Роза, кухарка, шалью которой укутывалась Мелани во время своей ночной эскапады, величаво вошла с корзиной в руке, подошла к Мелани и, подняв корзину к самому ее носу, показала великолепного омара.
– Посмотрите, моя душенька! Дядюшка Глоаген только что его принес специально для вас!
– Для меня?
– Да! Он видел, как мадам уехала с чемоданами, вскочил в свою двуколку и отправился за омарами, чтобы вас угостить хорошим обедом. Как вам его приготовить?
– Под майонезом, но чтоб он не был очень холодным, – решила Мелани, глаза которой заблестели, так как она любила поесть. – Спасибо, Роза, и если вы вновь увидите дядюшку Глоагена, передайте ему, что я была бы рада, если бы он меня навестил!
Но было предписано свыше, что у Полена будут сложности с чехлами, а Мелани будет есть своего омара в компании не только одной Фройлейн. Обе девушки читали под стук «сборов к отъезду», как вдруг около двенадцати прибежал очень взволнованный молодой Конан – сын садовника и изготовитель, если понадобится, тайных ключей и, не соблюдая никаких форм вежливости, выпалил одним духом:
– «Аскья»! Она в бухте!
– Яхта моего деда? Ты бредишь, Конан?
– Я, может быть, не так разбираюсь во всем, как вы, но что касается кораблей, я никогда не ошибаюсь! А потом, его яхту с черным корпусом и красными парусами я не спутаю ни с какой другой ни в туман, ни в безлунную ночь! Говорю вам, это она!
Мелани и Фройлейн, ошеломленные, посмотрели друг на друга. В это время года «дорогой дедушка» плавал еще где-то у берегов Исландии или занимался каботажем в норвежских фиордах: он никогда не возвращался в Париж раньше октября.
– Помогите мне оба дойти до террасы гостиной! – потребовала Мелани. – Мне нужно все это видеть своими глазами!
Она летела, как по воздуху, поддерживаемая с двух сторон, и вскоре оказалась около каменной балюстрады, облокотившись на которую смогла удостовериться, что Конану не померещилось. Ни у одного судна не было такого заостренного носа, ни парусов неправильной квадратной формы красного цвета, которые матросы заканчивали убирать.

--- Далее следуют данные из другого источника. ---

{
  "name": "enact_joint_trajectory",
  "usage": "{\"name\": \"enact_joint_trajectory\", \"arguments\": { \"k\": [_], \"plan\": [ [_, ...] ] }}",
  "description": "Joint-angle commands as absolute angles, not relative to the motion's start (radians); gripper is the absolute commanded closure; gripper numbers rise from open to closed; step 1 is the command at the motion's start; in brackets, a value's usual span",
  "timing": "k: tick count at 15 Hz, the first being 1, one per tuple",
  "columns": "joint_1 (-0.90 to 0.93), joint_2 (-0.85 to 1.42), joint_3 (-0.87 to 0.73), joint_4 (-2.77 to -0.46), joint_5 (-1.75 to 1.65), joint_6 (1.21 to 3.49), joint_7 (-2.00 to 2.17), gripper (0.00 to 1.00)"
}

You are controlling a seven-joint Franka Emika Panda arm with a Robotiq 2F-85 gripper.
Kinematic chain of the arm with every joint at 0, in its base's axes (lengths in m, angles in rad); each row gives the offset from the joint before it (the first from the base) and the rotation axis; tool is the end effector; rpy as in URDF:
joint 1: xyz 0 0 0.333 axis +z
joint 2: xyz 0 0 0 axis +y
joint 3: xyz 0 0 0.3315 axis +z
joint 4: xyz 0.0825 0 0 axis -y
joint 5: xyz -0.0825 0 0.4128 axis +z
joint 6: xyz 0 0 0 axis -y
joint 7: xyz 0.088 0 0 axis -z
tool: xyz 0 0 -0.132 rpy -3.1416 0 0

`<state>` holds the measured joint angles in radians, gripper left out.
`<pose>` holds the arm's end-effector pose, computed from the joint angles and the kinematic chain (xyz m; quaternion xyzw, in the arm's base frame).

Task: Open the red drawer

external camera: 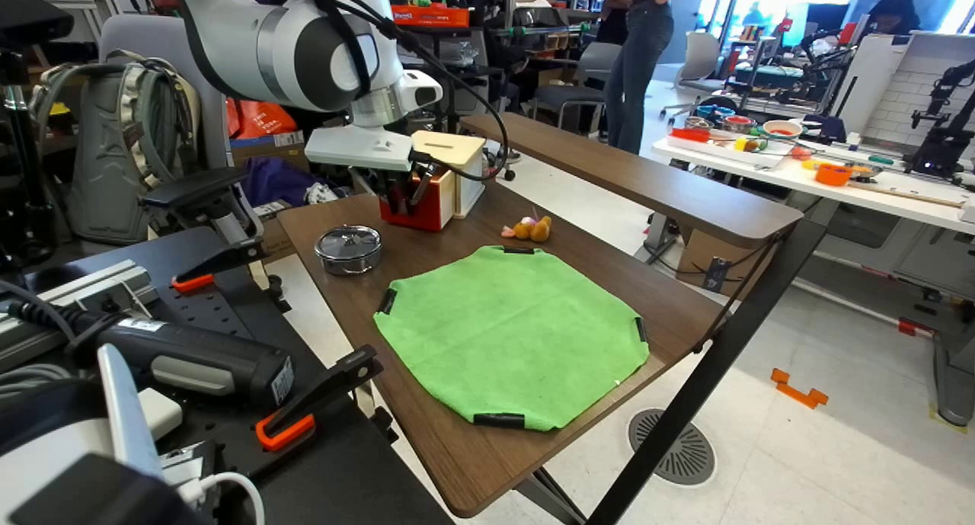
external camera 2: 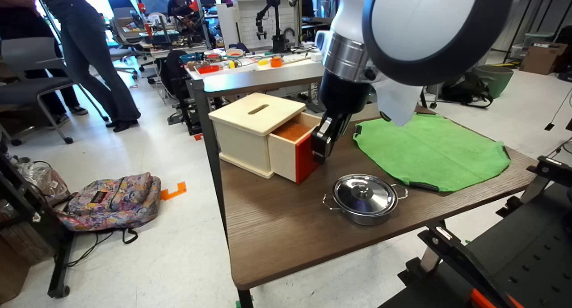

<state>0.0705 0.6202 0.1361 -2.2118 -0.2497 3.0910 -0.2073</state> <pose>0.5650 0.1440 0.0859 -0.9426 -0.3050 -0.1352 0.0145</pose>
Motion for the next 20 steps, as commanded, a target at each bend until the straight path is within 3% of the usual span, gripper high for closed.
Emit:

Будучи страстным любителем морских просторов, Тимоти Депре-Мартель – «дорогой дедушка» – построил его восемь лет назад в Америке, на судостроительной верфи в штате Мэн. Это было сразу после смерти «дорогой мамочки», и с тех пор, если он не сидел за рабочим столом или не был на бирже, то стоял за штурвалом «Аскьи». На паруснике было тринадцать человек экипажа, он был четырнадцатым, и никогдани один член его семьи не был приглашен на ее борт. Шхуна была его страстью, в какой-то степени его партнершей в танце, и он не хотел ее делить ни с кем. Когда он отправлялся в плавание или возвращался в Сен-Серван, он никогда не доходил на ней до виллы «Морган», хотя она была почти пустой в это время, а останавливался в «Отель де Франс», к которому привык и где был завсегдатаем. Мелани это знала и подумала, что, в сущности, Конан был неправ, если думал, что принес сенсационную новость, ибо «дорогой дедушка» не появится сегодня здесь.